> _PROBLEM DESCRIPTION_: If a line of the material holds the string "camera", it counts; report the number of such lines alone.

> _DATA EXCERPTS_:
╔══
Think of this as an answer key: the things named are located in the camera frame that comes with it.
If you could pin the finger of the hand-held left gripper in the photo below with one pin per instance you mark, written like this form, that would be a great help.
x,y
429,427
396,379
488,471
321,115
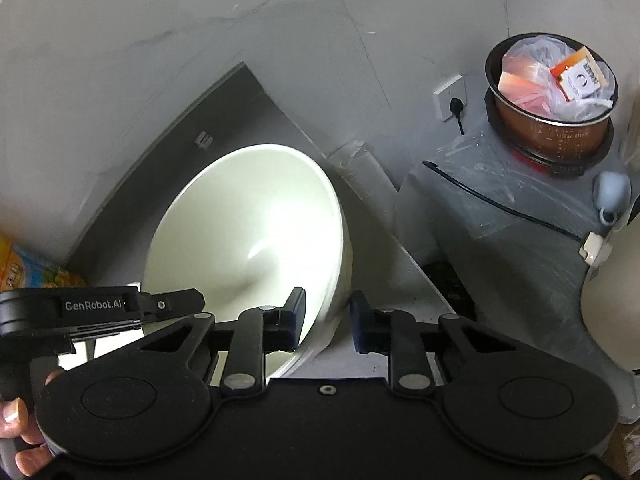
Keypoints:
x,y
170,302

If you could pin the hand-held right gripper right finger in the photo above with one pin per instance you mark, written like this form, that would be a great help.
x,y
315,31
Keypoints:
x,y
358,322

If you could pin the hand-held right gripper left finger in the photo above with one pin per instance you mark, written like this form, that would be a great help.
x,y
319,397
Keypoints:
x,y
297,320

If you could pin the white ceramic bowl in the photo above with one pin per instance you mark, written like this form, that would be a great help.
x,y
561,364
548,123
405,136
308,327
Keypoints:
x,y
240,220

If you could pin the grey metal shelf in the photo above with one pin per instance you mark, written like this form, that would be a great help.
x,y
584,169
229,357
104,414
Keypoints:
x,y
225,110

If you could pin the person's left hand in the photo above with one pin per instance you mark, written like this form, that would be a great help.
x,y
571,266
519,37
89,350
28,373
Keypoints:
x,y
20,440

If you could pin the yellow snack packet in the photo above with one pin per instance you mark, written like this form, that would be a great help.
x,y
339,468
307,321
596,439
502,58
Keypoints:
x,y
30,270

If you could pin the plastic-covered grey appliance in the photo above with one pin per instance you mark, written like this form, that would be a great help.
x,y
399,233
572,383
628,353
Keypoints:
x,y
500,270

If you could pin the black power plug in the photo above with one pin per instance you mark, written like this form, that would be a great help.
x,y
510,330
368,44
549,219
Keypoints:
x,y
456,107

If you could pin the white plug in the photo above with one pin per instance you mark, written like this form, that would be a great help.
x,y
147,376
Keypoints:
x,y
591,247

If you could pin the white rice cooker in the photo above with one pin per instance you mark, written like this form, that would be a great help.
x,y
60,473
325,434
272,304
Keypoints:
x,y
612,300

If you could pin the copper inner pot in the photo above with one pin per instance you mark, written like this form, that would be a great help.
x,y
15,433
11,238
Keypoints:
x,y
555,132

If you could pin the light blue cup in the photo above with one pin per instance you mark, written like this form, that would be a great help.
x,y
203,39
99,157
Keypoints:
x,y
612,192

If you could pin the cardboard box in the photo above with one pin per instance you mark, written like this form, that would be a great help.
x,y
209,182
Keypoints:
x,y
625,450

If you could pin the clear plastic bag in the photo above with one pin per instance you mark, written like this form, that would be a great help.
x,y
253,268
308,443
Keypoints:
x,y
530,55

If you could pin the orange paper packet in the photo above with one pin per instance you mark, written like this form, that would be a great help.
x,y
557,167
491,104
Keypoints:
x,y
582,77

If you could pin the white wall socket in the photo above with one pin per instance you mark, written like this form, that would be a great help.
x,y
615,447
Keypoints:
x,y
445,90

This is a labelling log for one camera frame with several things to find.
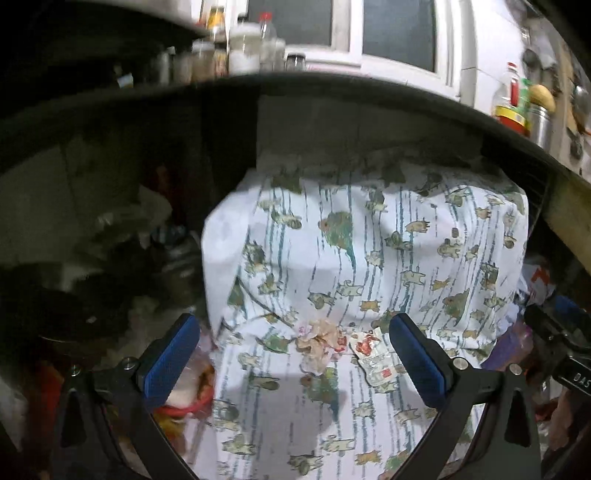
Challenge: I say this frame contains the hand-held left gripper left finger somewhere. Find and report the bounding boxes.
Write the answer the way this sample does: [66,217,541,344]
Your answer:
[48,313,201,480]

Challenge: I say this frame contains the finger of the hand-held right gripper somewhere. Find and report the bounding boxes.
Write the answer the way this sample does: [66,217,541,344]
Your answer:
[524,295,587,349]

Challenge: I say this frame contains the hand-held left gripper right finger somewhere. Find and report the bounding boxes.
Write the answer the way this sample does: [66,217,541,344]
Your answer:
[389,313,543,480]

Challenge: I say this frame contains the ketchup sachet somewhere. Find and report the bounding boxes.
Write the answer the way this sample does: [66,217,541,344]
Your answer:
[349,328,402,387]

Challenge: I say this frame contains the red trash bin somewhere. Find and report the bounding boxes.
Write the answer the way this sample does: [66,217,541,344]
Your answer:
[154,397,211,418]

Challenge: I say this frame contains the stained tissue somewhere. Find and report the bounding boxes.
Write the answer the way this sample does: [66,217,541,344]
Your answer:
[295,318,348,374]

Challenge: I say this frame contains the white orange plastic bag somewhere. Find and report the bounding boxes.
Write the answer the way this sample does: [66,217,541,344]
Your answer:
[524,265,559,305]

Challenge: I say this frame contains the purple plastic container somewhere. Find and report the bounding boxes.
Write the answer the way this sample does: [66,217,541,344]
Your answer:
[496,320,534,363]

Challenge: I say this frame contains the animal print tablecloth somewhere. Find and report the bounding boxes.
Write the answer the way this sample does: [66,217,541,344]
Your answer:
[180,157,529,480]

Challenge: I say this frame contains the steel canister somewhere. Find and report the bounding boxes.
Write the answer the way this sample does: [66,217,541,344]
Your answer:
[526,84,557,148]

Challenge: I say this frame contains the cooking oil bottle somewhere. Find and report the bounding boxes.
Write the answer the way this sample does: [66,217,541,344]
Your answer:
[492,62,529,134]

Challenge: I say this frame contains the hanging kitchen utensils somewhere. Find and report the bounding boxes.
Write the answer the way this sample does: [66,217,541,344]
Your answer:
[521,28,557,86]

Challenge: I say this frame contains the dark kitchen counter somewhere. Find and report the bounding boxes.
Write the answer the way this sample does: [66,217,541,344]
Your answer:
[0,71,591,241]

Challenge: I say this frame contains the spice jar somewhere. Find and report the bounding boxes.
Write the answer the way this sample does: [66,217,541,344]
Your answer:
[191,41,215,81]

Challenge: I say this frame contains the large clear jar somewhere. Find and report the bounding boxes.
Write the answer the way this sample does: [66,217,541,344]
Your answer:
[228,25,262,75]

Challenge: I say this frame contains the white framed window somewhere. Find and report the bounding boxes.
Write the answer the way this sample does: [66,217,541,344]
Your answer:
[235,0,462,100]

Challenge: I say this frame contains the red cap plastic bottle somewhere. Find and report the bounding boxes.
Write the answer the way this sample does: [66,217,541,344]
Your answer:
[259,13,278,70]

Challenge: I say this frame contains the yellow label bottle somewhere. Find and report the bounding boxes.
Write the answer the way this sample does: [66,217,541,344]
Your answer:
[208,6,227,42]
╚══
> _THE ANSWER_: 2